Return the records word for word. Any pictures in them are not part of the copy.

*** Opening of Records shown ***

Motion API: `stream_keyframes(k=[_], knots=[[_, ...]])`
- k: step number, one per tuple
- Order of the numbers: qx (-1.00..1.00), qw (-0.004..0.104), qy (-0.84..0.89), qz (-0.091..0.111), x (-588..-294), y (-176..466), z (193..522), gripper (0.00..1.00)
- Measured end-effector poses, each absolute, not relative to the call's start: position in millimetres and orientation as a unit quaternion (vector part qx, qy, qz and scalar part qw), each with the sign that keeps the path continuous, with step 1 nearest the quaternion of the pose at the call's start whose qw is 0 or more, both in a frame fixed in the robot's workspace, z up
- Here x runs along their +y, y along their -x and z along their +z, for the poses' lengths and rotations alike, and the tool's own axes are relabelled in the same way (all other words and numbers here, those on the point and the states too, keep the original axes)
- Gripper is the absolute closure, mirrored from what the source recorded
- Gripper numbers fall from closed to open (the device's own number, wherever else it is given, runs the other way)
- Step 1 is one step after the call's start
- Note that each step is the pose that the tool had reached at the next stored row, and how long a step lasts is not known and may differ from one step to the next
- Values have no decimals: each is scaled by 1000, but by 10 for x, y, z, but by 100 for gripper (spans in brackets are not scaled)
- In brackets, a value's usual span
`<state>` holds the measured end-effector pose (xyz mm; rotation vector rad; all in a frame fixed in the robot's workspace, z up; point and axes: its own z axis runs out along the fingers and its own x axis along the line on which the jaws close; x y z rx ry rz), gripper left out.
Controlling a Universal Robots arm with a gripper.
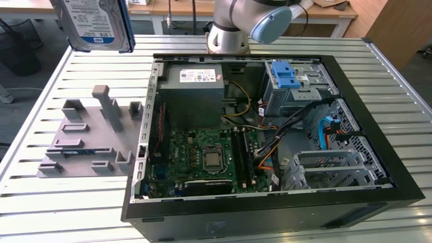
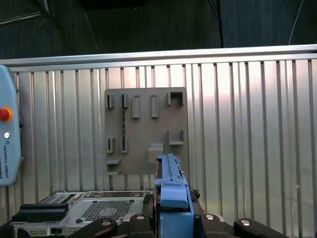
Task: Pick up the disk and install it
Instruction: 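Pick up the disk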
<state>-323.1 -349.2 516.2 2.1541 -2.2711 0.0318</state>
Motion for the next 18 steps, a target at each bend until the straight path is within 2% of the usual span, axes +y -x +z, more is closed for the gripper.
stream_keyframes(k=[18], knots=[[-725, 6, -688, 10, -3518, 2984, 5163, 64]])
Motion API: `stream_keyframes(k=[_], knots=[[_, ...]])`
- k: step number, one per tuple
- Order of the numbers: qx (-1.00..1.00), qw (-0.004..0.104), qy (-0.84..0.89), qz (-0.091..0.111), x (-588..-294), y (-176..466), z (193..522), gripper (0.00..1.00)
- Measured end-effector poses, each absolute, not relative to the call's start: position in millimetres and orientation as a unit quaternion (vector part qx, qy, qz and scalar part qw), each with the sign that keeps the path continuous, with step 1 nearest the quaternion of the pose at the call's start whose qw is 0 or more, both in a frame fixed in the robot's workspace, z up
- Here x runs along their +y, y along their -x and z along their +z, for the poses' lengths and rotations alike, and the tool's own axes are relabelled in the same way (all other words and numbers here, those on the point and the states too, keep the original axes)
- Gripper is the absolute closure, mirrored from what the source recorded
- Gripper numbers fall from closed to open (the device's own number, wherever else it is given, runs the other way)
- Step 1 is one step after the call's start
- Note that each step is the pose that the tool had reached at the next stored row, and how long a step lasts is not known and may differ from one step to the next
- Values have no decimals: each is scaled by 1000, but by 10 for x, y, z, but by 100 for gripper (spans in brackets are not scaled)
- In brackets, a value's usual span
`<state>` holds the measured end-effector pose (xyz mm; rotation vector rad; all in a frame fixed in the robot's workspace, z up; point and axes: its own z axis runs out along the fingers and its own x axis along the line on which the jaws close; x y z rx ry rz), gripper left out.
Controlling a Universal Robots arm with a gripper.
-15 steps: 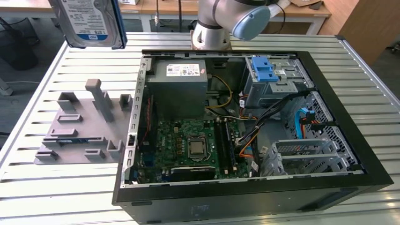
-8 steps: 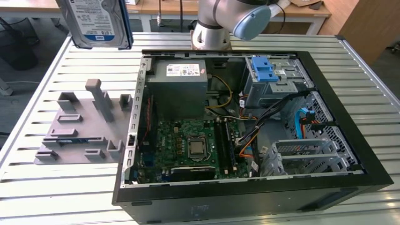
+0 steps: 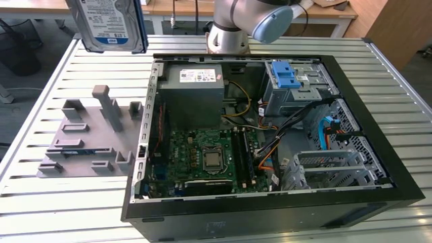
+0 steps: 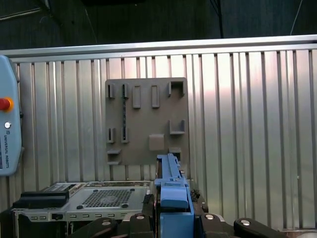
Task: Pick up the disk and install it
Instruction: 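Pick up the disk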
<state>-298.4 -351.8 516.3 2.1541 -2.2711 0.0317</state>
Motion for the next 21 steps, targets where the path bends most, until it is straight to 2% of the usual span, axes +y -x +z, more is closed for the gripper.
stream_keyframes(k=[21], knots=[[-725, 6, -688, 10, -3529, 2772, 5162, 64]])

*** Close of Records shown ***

Answer to the problem.
Motion API: `stream_keyframes(k=[_], knots=[[_, ...]])`
- k: step number, one per tuple
- Order of the numbers: qx (-1.00..1.00), qw (-0.004..0.104), qy (-0.84..0.89), qz (-0.091..0.111), x (-588..-294), y (-176..466), z (193..522), gripper (0.00..1.00)
- Measured end-effector poses, each absolute, not relative to the call's start: position in millimetres and orientation as a unit quaternion (vector part qx, qy, qz and scalar part qw), each with the sign that keeps the path continuous, with step 1 nearest the quaternion of the pose at the call's start whose qw is 0 or more, both in a frame fixed in the robot's workspace, z up
- Here x runs along their +y, y along their -x and z along their +z, for the poses' lengths and rotations alike, and the tool's own axes are relabelled in the same way (all other words and numbers here, those on the point and the states too, keep the original axes)
- Gripper is the absolute closure, mirrored from what the source recorded
- Gripper numbers fall from closed to open (the device's own number, wherever else it is given, runs the other way)
- Step 1 is one step after the call's start
- Note that each step is the pose that the tool had reached at the next stored row, and how long a step lasts is not known and may differ from one step to the next
- Values have no decimals: each is scaled by 1000, but by 10 for x, y, z, but by 100 for gripper (spans in brackets are not scaled)
- In brackets, a value's usual span
`<state>` holds the measured end-effector pose (xyz mm; rotation vector rad; all in a frame fixed in the robot's workspace, z up; point and axes: its own z axis runs out along the fingers and its own x axis along the line on which the jaws close; x y z rx ry rz), gripper left out.
Controlling a Universal Robots arm with a gripper.
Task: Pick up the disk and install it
Instruction: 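Pick up the disk
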<state>-323.1 -349.2 516.2 2.1541 -2.2711 0.0318</state>
Motion for the next 18 steps, a target at each bend until the straight path is within 2% of the usual span, axes +y -x +z, more is closed for the gripper.
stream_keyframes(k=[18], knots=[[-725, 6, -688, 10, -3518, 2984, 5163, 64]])
Motion API: `stream_keyframes(k=[_], knots=[[_, ...]])`
- k: step number, one per tuple
- Order of the numbers: qx (-1.00..1.00), qw (-0.004..0.104), qy (-0.84..0.89), qz (-0.091..0.111), x (-588..-294), y (-176..466), z (193..522), gripper (0.00..1.00)
- Measured end-effector poses, each absolute, not relative to the call's start: position in millimetres and orientation as a unit quaternion (vector part qx, qy, qz and scalar part qw), each with the sign that keeps the path continuous, with step 1 nearest the quaternion of the pose at the call's start whose qw is 0 or more, both in a frame fixed in the robot's workspace, z up
- Here x runs along their +y, y along their -x and z along their +z, for the poses' lengths and rotations alike, and the tool's own axes are relabelled in the same way (all other words and numbers here, those on the point and the states too, keep the original axes)
- Gripper is the absolute closure, mirrored from what the source recorded
- Gripper numbers fall from closed to open (the device's own number, wherever else it is given, runs the other way)
- Step 1 is one step after the call's start
- Note that each step is the pose that the tool had reached at the next stored row, and how long a step lasts is not known and may differ from one step to the next
- Values have no decimals: each is scaled by 1000, but by 10 for x, y, z, but by 100 for gripper (spans in brackets are not scaled)
- In brackets, a value's usual span
`<state>` holds the measured end-effector pose (xyz mm; rotation vector rad; all in a frame fixed in the robot's workspace, z up; point and axes: its own z axis runs out along the fingers and its own x axis along the line on which the jaws close; x y z rx ry rz), gripper left out.
Controlling a Universal Robots arm with a gripper.
-15 steps: 
-8 steps: 
+0 steps: 
+0 steps: 
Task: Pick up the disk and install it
Instruction: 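Pick up the disk
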<state>-298.4 -351.8 516.3 2.1541 -2.2711 0.0317</state>
Motion for the next 21 steps, targets where the path bends most, until it is straight to 2% of the usual span, axes +y -x +z, more is closed for the gripper.
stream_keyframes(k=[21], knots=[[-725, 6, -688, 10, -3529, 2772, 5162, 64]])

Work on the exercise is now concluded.